Would you please return the data below verbatim, without its pictures?

─── Collected material

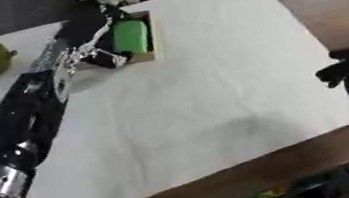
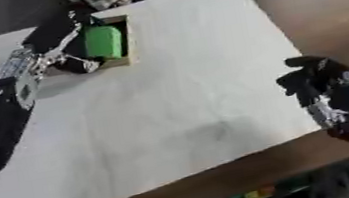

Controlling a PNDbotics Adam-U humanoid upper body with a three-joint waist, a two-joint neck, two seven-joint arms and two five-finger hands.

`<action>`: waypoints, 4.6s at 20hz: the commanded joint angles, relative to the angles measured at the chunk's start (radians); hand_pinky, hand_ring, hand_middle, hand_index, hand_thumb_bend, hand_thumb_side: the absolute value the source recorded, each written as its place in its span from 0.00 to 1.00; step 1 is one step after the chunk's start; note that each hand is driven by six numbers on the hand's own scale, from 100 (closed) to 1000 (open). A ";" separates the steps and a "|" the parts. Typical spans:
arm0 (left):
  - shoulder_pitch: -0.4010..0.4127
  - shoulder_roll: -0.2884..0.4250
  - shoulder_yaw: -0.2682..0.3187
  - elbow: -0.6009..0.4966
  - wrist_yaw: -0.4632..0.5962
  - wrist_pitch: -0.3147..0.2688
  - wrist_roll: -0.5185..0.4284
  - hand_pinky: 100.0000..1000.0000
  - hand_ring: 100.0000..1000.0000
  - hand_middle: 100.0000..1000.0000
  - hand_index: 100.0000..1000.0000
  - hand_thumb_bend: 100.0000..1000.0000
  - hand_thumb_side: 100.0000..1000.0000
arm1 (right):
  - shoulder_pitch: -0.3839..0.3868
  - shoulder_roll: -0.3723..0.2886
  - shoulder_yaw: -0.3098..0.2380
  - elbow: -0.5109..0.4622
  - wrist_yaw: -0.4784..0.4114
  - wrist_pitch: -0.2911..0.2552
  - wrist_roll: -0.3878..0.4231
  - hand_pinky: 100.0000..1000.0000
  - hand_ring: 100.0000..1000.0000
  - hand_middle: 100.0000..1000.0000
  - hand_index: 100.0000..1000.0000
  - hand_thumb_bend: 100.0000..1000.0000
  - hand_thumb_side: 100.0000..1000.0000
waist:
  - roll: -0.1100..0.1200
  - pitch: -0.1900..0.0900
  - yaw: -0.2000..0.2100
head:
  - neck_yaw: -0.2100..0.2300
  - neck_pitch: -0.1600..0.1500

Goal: Pick up objects on the table and place them in the box.

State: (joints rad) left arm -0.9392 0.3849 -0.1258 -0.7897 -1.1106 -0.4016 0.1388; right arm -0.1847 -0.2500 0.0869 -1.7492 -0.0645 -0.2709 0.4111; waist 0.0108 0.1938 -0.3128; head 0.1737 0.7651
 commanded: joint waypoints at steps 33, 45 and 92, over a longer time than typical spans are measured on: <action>-0.029 0.235 0.071 -0.141 0.221 0.157 -0.226 0.72 0.69 0.76 0.91 0.36 0.35 | -0.010 -0.015 -0.014 -0.006 -0.001 -0.007 -0.003 0.75 0.72 0.45 0.83 0.00 0.41 | 0.001 -0.016 0.022 | -0.033 0.005; -0.020 0.317 0.189 0.165 0.195 0.351 -0.062 0.70 0.67 0.74 0.90 0.27 0.31 | -0.005 -0.019 -0.017 -0.004 0.003 -0.011 -0.006 0.75 0.72 0.45 0.83 0.00 0.41 | -0.003 -0.010 0.029 | -0.042 0.005; -0.004 0.323 0.145 -0.007 0.226 0.287 0.107 0.46 0.33 0.26 0.49 0.00 0.00 | -0.003 -0.022 -0.022 0.004 0.007 -0.016 -0.006 0.76 0.72 0.45 0.83 0.00 0.41 | -0.007 0.001 0.049 | -0.059 0.005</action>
State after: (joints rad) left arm -0.9169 0.6832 0.0298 -0.7425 -0.9035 -0.0952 0.2620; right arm -0.1833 -0.2505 0.0736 -1.7373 -0.0598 -0.2823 0.4040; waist 0.0038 0.2150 -0.2632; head 0.1166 0.7651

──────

→ Exercise output
Controlling a PNDbotics Adam-U humanoid upper body with a three-joint waist, a two-joint neck, two seven-joint arms and two five-finger hands.

`<action>`: waypoints, 4.6s at 20hz: the commanded joint angles, relative to the angles measured at the chunk's start (radians); hand_pinky, hand_ring, hand_middle, hand_index, hand_thumb_bend, hand_thumb_side: the absolute value the source recorded, each written as its place in its span from 0.00 to 1.00; step 1 is one step after the chunk's start; note that each hand is driven by six numbers on the hand's own scale, from 100 (closed) to 1000 (open). A ";" separates the steps and a "|" the parts. Typical spans:
arm0 (left):
  - shoulder_pitch: -0.4010..0.4127
  - shoulder_roll: -0.2884..0.4250
  - shoulder_yaw: -0.2682..0.3187
  - elbow: -0.6009..0.4966
  - wrist_yaw: -0.4632..0.5962
  - wrist_pitch: -0.3147..0.2688
  - wrist_roll: -0.5185..0.4284
  - hand_pinky: 100.0000..1000.0000
  - hand_ring: 100.0000..1000.0000
  - hand_middle: 100.0000..1000.0000
  - hand_index: 100.0000..1000.0000
  - hand_thumb_bend: 100.0000..1000.0000
  - hand_thumb_side: 100.0000..1000.0000
arm1 (right):
  - shoulder_pitch: -0.3839..0.3868
  - shoulder_roll: -0.3723..0.2886
  - shoulder_yaw: -0.3098..0.2380
  - elbow: -0.5109..0.4622
  - wrist_yaw: -0.4784..0.4114
  - wrist_pitch: -0.2911..0.2552
  - wrist_roll: -0.3878..0.4231
  - hand_pinky: 100.0000..1000.0000
  - hand_ring: 100.0000..1000.0000
  - hand_middle: 100.0000..1000.0000
  - hand_index: 100.0000..1000.0000
  - hand_thumb_bend: 100.0000..1000.0000
  - hand_thumb_side: 100.0000..1000.0000
waist:
  - roll: -0.1100..0.1200
  - pitch: -0.1900..0.0900
  - yaw: -0.2000..0.2100
head:
  - neck_yaw: -0.2100..0.2300
  - neck_pitch: -0.1600..0.1500

Goal: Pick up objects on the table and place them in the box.

State: (joints rad) left arm -0.9392 0.3849 -0.1258 -0.7897 -1.1106 -0.4016 0.1388; right arm -0.1847 -0.2500 0.0869 -1.7492 -0.0645 -0.2709 0.4111; waist 0.0108 0.1938 -0.3128; head 0.1737 0.7651
 commanded: joint waypoints at steps 33, 45 and 92, over a longer time than typical spans are measured on: <action>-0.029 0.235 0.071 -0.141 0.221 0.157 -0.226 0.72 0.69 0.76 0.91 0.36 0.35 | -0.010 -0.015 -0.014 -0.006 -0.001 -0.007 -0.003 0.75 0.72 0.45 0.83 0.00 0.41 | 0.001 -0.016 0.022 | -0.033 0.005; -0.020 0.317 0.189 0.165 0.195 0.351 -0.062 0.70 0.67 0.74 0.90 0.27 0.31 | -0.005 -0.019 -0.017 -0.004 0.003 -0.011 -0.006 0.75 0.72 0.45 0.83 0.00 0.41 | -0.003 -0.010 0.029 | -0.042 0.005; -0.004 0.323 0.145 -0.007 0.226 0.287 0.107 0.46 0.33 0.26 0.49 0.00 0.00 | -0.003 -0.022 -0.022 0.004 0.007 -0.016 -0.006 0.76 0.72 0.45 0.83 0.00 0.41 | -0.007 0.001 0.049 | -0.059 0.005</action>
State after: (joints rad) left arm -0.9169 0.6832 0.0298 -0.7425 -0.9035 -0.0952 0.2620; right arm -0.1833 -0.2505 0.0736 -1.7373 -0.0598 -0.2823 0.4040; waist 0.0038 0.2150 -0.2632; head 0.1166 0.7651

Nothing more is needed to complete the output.